Periodically, we revisit rules, organization, and policy of the forum to adapt to changes and improve the quality for everyone. Now is a good time to consider some changes. I want to know what you think of these changes:
What is High Value…
With this, I do wonder if we need better guidelines to define our aims in changing the rules. Currently, we see different sorts of engagements on the forum:
These are the valuable activities I want to encourage and increase visibility:
- Experts in mainstream science and experts in non-mainstream science in dialogue
- Post-publication review of articles/blogs by legitimate experts.
- Experts learning from each other.
- Non-experts asking good-faith questions and learning from experts.
- Microblogging on interesting ideas, by both experts and non-experts
These are negative activities I want to discourage and, ideally, eliminate:
- Non-experts debating with experts (functioning like a denial-of-service attack)
- Microblogging on non-so-interesting ideas, often by non-experts.
Better Education
We may need an intro guide the orient new users to the purpose and rules of the forum, and some basic actions like quoting, starting new topics, and forking topics.
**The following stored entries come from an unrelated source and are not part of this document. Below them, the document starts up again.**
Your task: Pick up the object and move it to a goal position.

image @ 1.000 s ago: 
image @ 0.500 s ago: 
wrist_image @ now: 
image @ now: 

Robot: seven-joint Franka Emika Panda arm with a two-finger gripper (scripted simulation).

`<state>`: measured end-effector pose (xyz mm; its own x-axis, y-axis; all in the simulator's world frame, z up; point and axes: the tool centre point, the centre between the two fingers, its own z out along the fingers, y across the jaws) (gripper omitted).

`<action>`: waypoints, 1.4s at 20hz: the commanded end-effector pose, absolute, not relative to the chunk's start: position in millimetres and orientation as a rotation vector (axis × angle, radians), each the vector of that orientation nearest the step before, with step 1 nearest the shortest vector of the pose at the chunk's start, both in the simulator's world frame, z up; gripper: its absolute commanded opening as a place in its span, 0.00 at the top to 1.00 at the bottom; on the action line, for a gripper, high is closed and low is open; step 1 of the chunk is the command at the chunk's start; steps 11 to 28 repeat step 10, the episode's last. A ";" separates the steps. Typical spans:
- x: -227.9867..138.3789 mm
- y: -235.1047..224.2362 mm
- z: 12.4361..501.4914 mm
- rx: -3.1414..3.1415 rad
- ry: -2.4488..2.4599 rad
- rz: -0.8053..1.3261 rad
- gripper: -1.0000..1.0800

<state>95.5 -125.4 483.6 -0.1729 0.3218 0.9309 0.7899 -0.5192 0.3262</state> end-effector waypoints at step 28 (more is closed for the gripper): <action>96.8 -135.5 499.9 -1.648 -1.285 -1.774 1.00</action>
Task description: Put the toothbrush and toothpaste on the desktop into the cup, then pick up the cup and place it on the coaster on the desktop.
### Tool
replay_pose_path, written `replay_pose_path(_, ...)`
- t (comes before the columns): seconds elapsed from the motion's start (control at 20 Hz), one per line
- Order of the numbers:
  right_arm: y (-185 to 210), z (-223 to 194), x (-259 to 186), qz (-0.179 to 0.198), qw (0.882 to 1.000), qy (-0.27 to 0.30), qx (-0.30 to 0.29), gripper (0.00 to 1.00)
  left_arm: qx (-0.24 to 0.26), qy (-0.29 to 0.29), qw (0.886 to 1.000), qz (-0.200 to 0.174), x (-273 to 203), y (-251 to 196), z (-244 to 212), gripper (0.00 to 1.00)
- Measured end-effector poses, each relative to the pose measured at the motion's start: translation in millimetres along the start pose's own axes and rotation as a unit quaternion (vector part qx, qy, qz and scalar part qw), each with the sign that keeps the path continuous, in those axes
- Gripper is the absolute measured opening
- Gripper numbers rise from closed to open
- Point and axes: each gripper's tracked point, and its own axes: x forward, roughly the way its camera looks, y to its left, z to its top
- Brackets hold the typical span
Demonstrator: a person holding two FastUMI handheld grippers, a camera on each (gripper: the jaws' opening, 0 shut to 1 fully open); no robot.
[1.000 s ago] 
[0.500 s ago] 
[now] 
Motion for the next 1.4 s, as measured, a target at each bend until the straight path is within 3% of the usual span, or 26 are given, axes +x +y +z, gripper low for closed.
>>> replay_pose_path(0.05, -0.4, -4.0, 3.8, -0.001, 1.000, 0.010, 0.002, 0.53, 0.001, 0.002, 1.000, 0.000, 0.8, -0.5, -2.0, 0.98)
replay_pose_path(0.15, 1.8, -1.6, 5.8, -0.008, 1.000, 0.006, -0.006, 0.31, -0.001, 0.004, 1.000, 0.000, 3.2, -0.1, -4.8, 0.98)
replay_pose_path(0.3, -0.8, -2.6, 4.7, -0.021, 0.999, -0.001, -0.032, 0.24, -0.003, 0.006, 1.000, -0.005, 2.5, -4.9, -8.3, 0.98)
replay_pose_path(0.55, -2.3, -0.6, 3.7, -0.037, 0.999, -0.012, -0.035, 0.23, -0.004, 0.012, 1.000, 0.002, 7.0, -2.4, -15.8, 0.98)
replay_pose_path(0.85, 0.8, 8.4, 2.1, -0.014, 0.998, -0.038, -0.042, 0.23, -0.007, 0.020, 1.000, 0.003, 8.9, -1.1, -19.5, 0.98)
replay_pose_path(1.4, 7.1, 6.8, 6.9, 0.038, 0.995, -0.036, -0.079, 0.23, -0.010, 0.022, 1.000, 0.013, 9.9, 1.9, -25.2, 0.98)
We are constantly having to educate people about this, and it’s pretty annoying.
Time Limiting New Topics
We are contemplating making it so all topics will automatically close 1 month after the last reply. Perhaps we might consider other time limits based on your feedback. This follows the practice of several very large forums.
Closing Old Topics
We are contemplating closing all topics with last replies over 2 months ago. This will prevent stale topics from coming to the front page with late additions. To continue old discussions, you could start a linked topic or ask @moderators to open the topic (which we may or may not do).
New Moderators?
With several new people here, are we adequately representing our community in the moderator team. Should we consider adding new moderators? What views do we want represented?
New Rules
Looking at other forums, and how they have maintained quality while growing far larger than us, there are some rules I’ve seen we should consider. One example is Ask Science (see rules: Reddit - Dive into anything). Here are a few that may be appropriate or adapted for our forum. What are your thoughts on them?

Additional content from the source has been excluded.